From: Akhil P Oommen <akhilpo@codeaurora.org>
To: Amit Pundir <amit.pundir@linaro.org>,
Bjorn Andersson <bjorn.andersson@linaro.org>
Cc: Caleb Connolly <caleb.connolly@linaro.org>,
Rob Clark <robdclark@gmail.com>,
dri-devel <dri-devel@lists.freedesktop.org>,
freedreno <freedreno@lists.freedesktop.org>,
linux-arm-msm <linux-arm-msm@vger.kernel.org>,
Rob Clark <robdclark@chromium.org>, Sean Paul <sean@poorly.run>,
David Airlie <airlied@linux.ie>, Daniel Vetter <daniel@ffwll.ch>,
Jordan Crouse <jordan@cosmicpenguin.net>,
Jonathan Marek <jonathan@marek.ca>,
Sai Prakash Ranjan <saiprakash.ranjan@codeaurora.org>,
open list <linux-kernel@vger.kernel.org>,
Stephen Boyd <sboyd@kernel.org>
Subject: Re: [PATCH] drm/msm: Disable frequency clamping on a630
Date: Fri, 10 Sep 2021 01:19:50 +0530 [thread overview]

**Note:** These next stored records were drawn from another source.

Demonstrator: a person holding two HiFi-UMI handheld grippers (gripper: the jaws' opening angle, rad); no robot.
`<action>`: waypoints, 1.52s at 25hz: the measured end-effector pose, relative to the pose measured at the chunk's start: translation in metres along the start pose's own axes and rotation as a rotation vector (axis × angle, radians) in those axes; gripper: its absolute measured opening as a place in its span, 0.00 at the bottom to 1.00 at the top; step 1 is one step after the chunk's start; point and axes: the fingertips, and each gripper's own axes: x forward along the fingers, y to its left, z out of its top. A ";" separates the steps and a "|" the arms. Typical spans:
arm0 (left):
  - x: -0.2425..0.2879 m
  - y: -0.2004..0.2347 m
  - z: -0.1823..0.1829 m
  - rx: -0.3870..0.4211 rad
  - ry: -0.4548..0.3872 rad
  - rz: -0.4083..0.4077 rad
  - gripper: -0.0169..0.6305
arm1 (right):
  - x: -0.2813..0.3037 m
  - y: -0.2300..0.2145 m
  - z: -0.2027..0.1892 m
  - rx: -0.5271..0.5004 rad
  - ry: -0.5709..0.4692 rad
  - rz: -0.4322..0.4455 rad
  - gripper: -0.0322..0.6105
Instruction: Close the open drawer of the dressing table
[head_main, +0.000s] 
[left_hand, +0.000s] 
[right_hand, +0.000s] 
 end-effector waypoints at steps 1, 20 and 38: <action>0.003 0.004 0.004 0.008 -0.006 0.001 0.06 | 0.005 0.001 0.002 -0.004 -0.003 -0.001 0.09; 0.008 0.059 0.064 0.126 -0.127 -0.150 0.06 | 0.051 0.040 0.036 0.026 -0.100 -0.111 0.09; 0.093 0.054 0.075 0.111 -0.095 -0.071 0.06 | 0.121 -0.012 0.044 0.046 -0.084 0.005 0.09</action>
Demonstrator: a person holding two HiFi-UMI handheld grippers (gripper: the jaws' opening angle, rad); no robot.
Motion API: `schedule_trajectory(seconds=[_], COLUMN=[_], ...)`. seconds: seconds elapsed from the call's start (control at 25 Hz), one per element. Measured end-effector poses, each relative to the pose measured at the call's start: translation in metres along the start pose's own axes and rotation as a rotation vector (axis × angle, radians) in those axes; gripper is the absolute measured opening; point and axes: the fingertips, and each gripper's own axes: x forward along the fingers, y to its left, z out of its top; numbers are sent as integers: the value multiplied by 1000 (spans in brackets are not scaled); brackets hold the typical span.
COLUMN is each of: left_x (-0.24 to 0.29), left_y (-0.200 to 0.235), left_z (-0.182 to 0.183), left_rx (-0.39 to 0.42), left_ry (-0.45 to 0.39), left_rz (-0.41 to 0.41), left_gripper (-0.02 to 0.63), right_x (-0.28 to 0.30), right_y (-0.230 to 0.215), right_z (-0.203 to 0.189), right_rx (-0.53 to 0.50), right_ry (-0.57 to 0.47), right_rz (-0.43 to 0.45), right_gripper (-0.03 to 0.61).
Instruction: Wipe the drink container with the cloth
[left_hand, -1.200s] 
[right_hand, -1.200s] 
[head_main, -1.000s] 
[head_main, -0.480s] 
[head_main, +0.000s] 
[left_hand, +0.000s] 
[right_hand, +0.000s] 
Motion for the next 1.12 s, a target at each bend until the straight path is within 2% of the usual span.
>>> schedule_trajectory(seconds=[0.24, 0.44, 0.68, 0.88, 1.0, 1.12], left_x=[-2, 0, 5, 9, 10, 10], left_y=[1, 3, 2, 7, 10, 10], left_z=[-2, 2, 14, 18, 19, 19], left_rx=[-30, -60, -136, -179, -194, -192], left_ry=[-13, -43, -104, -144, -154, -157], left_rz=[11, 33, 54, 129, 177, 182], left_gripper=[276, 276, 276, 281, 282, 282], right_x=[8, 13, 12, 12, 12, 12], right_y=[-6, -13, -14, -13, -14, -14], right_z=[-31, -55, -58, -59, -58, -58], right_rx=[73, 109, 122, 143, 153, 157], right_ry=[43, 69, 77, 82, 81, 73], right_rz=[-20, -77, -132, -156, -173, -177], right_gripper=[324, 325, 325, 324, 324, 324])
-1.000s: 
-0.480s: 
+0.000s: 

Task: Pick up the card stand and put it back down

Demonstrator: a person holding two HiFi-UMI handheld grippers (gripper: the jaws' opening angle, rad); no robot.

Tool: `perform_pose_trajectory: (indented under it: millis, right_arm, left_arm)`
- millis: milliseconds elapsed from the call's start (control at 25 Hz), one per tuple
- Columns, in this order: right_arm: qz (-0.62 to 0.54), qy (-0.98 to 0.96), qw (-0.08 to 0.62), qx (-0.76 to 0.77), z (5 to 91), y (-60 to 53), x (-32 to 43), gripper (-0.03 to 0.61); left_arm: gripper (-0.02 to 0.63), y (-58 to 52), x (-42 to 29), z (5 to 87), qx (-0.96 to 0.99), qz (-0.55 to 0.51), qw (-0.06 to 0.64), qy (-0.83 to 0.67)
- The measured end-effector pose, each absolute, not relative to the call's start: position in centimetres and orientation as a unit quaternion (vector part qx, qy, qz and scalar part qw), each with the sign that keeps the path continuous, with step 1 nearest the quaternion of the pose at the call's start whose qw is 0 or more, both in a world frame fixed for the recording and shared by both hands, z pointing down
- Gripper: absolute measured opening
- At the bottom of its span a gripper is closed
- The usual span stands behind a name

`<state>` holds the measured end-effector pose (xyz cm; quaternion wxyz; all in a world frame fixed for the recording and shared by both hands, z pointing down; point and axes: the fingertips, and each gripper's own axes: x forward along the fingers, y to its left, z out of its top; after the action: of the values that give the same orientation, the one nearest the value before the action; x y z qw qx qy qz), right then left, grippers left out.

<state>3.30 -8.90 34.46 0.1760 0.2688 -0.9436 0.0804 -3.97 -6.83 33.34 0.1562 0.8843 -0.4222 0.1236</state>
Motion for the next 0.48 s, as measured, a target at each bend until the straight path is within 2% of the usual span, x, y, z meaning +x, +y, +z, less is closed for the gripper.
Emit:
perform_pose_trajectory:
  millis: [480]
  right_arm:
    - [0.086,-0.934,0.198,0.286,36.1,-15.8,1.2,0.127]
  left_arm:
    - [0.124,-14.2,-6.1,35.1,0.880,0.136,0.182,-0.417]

Message-ID: <ea5c23cb-0de4-3f1d-3052-c41fa9317984@codeaurora.org> (raw)
In-Reply-To: <CAMi1Hd2gmo-qzDSDpi1hwpX=N1eGM+Q5HqPSvdbq9LdqwNuK+w@mail.gmail.com>
On 9/9/2021 9:42 PM, Amit Pundir wrote:
> On Thu, 9 Sept 2021 at 17:47, Amit Pundir <amit.pundir@linaro.org> wrote:
>>
>> On Wed, 8 Sept 2021 at 07:50, Bjorn Andersson
>> <bjorn.andersson@linaro.org> wrote:
>>>
>>> On Mon 09 Aug 10:26 PDT 2021, Akhil P Oommen wrote:
>>>
>>>> On 8/9/2021 9:48 PM, Caleb Connolly wrote:
>>>>>
>>>>>
>>>>> On 09/08/2021 17:12, Rob Clark wrote:
>>>>>> On Mon, Aug 9, 2021 at 7:52 AM Akhil P Oommen
>>>>>> <akhilpo@codeaurora.org> wrote:
>>> [..]
>>>>>>> I am a bit confused. We don't define a power domain for gpu in dt,
>>>>>>> correct? Then what exactly set_opp do here? Do you think this usleep is
>>>>>>> what is helping here somehow to mask the issue?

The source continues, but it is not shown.